11) The system as recited in claim 9, wherein the purchasing module includes an interface for interacting with a catalog provider configured to enable the user to select the downloadable products provided by the multiple merchants and to send the list of downloadable products to the purchasing module.

12) The system as recited in claim 9, further comprising a software assistant configured to receive instructions for downloading the purchased products from the purchasing module and to download the purchased products onto a computing device associated with the user.

13) The system as recited in claim 9, further comprising a data store, wherein the purchasing module is configured to store the purchasing information in the data store.

14) The system as recited in claim 13, wherein the purchasing module is configured to retrieve the payment information from a data store, without requesting the information from the user.

15) The system as recited in claim 9, wherein the downloadable products include at least one of downloadable digital content, software, music, videos, or graphics.

16) The system as recited in claim 9, wherein the merchants include at least one of producers of the downloadable products, online retailers, resellers, or catalog providers.

17) A computer-implemented method for purchasing downloadable digital content comprising:

determining software products offered by multiple merchants, the software products being selected by a user through a shopping application;

providing a user-interface for purchasing the selected software products with a single transaction;

in response to a selection to purchase the software products, determining payment information associated with the user;

sending the payment information to merchant applications, each of the applications being associated with at least one of the merchants;

receiving purchasing information from each of the merchant applications; and

providing the purchasing information to the user.
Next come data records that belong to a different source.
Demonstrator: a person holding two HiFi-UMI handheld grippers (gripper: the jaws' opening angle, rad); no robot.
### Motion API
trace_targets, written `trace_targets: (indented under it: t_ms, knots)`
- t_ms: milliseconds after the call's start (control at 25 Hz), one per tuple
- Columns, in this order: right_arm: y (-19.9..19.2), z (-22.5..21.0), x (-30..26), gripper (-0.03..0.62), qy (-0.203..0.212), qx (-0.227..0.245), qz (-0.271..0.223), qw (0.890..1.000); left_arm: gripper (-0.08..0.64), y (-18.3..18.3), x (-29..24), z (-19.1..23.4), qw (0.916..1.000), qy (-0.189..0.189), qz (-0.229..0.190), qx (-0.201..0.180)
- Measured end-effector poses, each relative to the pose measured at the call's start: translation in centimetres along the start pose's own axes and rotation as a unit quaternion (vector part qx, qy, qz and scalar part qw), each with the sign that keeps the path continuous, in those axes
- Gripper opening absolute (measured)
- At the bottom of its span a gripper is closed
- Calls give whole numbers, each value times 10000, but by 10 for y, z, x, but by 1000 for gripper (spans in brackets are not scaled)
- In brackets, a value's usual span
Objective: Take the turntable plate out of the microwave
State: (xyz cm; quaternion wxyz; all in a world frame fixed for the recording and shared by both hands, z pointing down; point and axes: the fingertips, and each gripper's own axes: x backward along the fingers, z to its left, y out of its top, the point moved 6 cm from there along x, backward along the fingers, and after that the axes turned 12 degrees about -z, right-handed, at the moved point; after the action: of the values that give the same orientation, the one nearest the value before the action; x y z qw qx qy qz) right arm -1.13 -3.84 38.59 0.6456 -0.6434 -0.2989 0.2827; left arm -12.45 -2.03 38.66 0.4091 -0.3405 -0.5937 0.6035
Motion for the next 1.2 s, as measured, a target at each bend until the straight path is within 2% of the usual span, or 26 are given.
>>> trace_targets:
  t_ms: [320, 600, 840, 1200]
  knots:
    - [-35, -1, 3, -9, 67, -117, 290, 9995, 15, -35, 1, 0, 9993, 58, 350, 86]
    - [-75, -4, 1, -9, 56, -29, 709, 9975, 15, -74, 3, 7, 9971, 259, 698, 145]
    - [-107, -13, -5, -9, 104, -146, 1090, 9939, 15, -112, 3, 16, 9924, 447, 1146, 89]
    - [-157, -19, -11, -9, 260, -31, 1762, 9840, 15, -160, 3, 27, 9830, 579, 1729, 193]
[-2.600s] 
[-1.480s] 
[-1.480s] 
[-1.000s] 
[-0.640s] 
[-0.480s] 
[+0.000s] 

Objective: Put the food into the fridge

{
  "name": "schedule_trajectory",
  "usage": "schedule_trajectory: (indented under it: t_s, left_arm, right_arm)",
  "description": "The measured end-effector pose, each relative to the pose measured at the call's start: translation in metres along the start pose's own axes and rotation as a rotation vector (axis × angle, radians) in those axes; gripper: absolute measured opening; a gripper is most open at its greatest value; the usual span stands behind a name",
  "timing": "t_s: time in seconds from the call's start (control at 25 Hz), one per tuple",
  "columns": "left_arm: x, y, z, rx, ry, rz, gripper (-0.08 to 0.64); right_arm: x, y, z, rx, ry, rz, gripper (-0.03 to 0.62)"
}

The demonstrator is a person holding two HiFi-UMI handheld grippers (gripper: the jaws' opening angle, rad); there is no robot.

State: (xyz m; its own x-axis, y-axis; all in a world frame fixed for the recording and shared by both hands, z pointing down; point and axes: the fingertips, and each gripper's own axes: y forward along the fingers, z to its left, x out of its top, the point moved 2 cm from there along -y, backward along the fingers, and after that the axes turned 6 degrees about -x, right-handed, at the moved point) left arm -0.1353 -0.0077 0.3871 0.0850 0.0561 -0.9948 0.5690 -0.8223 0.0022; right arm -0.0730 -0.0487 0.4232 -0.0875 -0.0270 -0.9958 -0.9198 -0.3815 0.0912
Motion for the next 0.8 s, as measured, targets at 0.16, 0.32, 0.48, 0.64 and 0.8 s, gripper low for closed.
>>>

18) The computer-implemented method as recited in claim 17, further comprising retrieving from a data store the payment information provided in a prior transaction.

19) The computer-implemented method as recited in claim 17, further comprising authenticating the user before sending the payment information to the merchant applications.

20) One or more device-readable media encoded with a computer-executable component configured to perform the computer-implemented method as recited in claim 17.